The physical devastation of the Christian Armenians was followed by a cultural devastation. Countless Christian churches and schools have been destroyed or turned into mosques, storehouses or stables, among other things.
"Christians are certainly seen as second-class citizens. A real citizen is a Muslim, and those who aren't Muslim are seen as suspicious." — Walter Flick, Scholar, International Society for Human Rights.
Sadly, Turkey, a NATO member since 1952 and supposedly a candidate for membership in the European Union, has largely succeeded in destroying the entire Christian cultural heritage of Asia Minor.
While Eastern Orthodox Christians recently celebrated their Easter holy week, a historic church in Istanbul -- the once magnificent Christian city of Constantinople -- is witnessing yet another abuse at the hands of its current authorities.
"The historic Istanbul cathedral and museum, Hagia Sophia, witnessed its first Quran recitation under its roof after 85 years Saturday," reported the state-run Anatolian News Agency of Turkey. "The Religious Affairs Directorate launched the exhibition "Love of Prophet," as part of commemorations of the birth of Islamic Prophet Muhammad."
Even though Christians are a tiny minority in Turkey today, Christianity has a long history in Asia Minor, the birthplace of many Christian Apostles and Saints, including Paul of Tarsus, Timothy, Nicholas of Myra, and Polycarp of Smyrna.
All of the first seven Ecumenical Councils were held in what is today Turkey. Two out of the five centers (Patriarchates) of the ancient Pentarchy -- Constantinople (Istanbul) and Antioch (Antakya) -- are also situated there. Antioch was the place where, for the first time, the followers of Jesus were called "Christians."
Turkey is also home to the Seven Churches of Asia, where were sent the Revelations to John. During the centuries that followed, countless churches were established throughout the region.

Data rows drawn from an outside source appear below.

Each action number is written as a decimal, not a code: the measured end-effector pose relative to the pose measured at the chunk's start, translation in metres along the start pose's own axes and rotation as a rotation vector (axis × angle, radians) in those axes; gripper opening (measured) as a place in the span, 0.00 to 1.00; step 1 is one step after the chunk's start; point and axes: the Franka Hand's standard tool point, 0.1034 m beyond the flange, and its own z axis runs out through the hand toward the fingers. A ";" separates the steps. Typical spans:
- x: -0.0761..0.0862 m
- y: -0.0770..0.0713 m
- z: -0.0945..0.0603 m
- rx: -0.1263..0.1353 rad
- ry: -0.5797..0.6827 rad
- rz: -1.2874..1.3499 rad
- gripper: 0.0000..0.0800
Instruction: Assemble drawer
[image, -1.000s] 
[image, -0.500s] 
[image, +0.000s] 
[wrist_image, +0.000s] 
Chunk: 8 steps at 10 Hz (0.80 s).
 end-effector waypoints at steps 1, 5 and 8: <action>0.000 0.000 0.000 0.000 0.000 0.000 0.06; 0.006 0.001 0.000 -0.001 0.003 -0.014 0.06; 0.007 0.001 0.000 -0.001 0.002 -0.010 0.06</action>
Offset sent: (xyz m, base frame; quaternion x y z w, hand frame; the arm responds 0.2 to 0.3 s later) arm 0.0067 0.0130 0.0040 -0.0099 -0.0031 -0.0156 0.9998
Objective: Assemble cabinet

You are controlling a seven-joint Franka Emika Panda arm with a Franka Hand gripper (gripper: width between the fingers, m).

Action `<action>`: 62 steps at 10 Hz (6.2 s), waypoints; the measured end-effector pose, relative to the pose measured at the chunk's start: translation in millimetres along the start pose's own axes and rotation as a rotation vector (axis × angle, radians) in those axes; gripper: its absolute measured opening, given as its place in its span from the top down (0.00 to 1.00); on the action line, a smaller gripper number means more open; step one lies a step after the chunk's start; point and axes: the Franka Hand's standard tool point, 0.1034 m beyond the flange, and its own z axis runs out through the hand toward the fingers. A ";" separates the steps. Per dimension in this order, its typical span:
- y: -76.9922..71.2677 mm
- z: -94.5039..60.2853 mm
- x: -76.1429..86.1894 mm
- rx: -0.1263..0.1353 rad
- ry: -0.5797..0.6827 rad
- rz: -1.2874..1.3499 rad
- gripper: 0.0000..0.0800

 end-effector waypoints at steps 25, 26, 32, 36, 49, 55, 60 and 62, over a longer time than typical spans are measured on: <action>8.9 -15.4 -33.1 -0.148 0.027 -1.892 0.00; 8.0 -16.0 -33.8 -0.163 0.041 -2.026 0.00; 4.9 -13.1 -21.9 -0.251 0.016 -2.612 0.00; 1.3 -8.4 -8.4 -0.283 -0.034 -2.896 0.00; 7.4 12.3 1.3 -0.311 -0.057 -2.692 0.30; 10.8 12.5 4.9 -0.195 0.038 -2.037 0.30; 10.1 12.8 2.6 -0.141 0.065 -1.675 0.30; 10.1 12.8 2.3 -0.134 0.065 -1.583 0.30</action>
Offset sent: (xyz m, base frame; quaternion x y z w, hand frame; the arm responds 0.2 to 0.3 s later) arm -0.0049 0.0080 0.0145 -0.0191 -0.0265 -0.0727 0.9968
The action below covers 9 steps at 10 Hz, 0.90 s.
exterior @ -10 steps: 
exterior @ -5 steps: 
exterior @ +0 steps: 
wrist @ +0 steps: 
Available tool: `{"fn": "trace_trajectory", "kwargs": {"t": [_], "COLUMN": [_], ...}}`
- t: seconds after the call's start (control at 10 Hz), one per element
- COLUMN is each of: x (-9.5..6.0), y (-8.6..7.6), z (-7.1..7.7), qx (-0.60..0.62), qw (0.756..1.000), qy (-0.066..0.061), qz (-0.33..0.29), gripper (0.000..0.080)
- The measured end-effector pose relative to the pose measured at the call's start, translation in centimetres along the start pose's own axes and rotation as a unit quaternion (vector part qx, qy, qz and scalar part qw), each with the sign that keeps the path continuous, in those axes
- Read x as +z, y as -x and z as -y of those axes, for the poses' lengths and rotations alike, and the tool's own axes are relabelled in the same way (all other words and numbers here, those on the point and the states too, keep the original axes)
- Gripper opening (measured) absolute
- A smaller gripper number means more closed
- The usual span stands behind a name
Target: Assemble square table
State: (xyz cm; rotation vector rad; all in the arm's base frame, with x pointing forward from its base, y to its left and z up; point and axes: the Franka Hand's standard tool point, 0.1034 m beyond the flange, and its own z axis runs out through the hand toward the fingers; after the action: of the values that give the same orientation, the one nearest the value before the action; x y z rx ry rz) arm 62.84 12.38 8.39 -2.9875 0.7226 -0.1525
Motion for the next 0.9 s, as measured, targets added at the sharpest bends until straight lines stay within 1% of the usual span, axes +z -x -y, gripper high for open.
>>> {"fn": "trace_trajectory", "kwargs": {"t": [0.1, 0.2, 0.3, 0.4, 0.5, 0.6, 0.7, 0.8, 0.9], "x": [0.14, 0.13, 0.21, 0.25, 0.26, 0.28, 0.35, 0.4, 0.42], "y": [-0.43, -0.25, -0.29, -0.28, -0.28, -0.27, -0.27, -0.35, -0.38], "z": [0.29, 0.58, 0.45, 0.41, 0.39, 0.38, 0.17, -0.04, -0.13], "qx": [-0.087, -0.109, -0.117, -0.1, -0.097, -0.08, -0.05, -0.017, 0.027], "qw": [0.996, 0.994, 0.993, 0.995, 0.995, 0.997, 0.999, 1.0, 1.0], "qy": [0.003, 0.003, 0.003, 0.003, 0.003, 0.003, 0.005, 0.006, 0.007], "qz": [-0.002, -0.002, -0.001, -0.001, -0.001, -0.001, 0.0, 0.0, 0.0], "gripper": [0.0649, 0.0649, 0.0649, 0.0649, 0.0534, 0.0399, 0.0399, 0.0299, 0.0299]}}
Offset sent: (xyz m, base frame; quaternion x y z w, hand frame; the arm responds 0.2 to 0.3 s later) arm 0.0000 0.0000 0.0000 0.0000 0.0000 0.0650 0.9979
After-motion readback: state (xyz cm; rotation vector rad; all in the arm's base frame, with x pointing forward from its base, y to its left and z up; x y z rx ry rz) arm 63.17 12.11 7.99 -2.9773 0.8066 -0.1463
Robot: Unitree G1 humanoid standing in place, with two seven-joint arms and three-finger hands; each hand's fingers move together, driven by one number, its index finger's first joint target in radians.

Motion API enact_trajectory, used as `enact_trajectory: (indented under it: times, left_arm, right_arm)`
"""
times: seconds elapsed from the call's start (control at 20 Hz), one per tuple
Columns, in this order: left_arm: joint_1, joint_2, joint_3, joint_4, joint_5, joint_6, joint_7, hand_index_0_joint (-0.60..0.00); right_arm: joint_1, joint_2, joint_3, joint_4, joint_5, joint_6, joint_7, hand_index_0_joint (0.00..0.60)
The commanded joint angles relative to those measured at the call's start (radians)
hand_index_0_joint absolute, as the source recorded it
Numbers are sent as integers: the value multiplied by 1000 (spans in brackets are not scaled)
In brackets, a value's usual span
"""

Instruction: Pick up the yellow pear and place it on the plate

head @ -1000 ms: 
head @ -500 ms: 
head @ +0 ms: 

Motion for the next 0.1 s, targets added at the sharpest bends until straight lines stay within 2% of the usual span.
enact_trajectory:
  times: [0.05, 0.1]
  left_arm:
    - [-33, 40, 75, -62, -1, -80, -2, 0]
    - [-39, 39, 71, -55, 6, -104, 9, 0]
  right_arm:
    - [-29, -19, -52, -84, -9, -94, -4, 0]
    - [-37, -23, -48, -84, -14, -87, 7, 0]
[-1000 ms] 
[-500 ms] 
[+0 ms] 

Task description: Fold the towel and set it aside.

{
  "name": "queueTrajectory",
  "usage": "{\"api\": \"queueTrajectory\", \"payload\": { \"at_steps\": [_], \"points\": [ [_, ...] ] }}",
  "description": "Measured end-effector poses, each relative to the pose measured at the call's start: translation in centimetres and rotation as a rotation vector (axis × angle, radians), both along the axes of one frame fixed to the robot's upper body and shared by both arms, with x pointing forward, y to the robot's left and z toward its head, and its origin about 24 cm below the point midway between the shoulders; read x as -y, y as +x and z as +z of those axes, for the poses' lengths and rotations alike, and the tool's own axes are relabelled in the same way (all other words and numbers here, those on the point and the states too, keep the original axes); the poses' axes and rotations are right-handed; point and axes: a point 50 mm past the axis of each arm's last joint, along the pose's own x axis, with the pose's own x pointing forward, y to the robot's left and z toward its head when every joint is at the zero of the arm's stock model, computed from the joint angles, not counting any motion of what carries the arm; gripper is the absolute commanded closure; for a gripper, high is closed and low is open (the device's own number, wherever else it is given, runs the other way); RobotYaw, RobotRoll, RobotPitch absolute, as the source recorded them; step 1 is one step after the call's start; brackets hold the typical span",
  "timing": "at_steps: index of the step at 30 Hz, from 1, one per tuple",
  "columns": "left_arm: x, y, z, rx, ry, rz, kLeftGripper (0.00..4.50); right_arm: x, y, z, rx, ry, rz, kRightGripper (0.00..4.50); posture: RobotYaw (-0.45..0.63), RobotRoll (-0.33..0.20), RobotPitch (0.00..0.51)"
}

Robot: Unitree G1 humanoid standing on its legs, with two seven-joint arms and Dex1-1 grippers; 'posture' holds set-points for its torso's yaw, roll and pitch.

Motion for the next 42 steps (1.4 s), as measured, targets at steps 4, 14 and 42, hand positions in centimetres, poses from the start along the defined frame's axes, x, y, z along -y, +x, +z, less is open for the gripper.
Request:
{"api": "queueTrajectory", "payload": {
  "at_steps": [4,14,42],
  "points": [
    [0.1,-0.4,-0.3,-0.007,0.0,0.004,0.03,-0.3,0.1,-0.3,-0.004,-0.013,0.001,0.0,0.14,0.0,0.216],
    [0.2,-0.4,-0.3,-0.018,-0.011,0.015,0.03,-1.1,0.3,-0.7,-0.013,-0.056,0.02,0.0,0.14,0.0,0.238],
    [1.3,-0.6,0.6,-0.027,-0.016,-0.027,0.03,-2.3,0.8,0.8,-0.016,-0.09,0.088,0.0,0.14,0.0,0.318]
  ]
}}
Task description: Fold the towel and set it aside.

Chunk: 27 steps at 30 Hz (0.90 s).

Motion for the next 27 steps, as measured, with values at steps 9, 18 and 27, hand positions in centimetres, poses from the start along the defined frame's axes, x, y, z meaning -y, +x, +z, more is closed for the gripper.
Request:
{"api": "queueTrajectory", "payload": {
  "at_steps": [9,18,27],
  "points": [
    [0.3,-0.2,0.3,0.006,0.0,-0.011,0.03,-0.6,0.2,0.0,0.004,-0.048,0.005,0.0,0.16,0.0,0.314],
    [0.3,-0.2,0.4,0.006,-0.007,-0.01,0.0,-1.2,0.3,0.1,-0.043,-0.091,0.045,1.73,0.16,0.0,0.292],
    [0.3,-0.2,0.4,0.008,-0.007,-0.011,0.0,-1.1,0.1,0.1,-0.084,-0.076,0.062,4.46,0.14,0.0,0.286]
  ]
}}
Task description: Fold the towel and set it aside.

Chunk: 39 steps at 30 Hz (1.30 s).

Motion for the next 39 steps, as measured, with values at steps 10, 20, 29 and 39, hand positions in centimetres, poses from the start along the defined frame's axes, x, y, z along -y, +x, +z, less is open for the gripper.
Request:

One of them, Hagia Sophia, was once the grandest cathedral in the Christian world -- until the fall of Constantinople to the Ottomans on May 29, 1453, followed by a three days of unbridled pillage.
Hagia Sophia was not exempt. Pillagers made their way to the Hagia Sophia and battered down its doors. Trapped in the church, congregants and refugees became spoils to be divided among the Ottoman invaders.
The historian Steven Runciman writes in The Fall of Constantinople, 1453:
"They slew everyone that they met in the streets, men, women and children without discrimination. The blood ran in rivers down the steep streets from the heights of Petra towards the Golden Horn. But soon the lust for slaughter was assuaged. The soldiers realized that captives and precious objects would bring them greater profit."
After the fall of the city, the Hagia Sophia Church was converted into a mosque.
A mosque with the name Hagia Sophia (in Greek Ἁγία Σοφία, "Holy Wisdom") is possible if the church is brought under the control of an Islamic theocracy. It is like having a mosque called "the Armenian Mosque of the Holy Cross".
In the 1930s, the Turkish government made it into a museum. But turning a church into a museum is also not a trait of a truly democratic state. One of the common features of the Ottoman Empire and modern Turkey seems to be their intolerance of churches.
In 2013, Turkey's Deputy Prime Minister, Bulent Arinc, expressed his hope to see the Hagia Sophia Museum be used as a mosque, and even referred to it as the "Hagia Sophia Mosque."
"Turkey is not converting churches into mosques because there is a need for more mosques, and Turkey does not have the resources to build them," wrote Constantine Tzanos. "The message conveyed by those in Turkey who have achieved the conversion of Christian churches into mosques and demand the conversion of Hagia Sofia is that Turkey is an Islamic state and no other religion is tolerated."
In November 2014, Pope Francis paid the fourth ever visit of a Pope to Turkey. Turkish Foreign Ministry Spokesperson Tanju Bilgic told reporters that during the trip, the issue of an "alliance of civilizations, dialogue between cultures, xenophobia, the fight against racism and political developments in the region" would be on the agenda.
The agenda of Pope Francis should actually have included the churches of Turkey that have been destroyed, damaged or converted into many things, including stables -- like the historical Armenian Gregoryan Church in the province of Izmir (Smyrna). "Some citizens put their cows and horses inside the church, while the inhabitants of the neighborhood complain that the church has been turned into a site of drug addicts and alcoholics," reported the newspaper Milliyet.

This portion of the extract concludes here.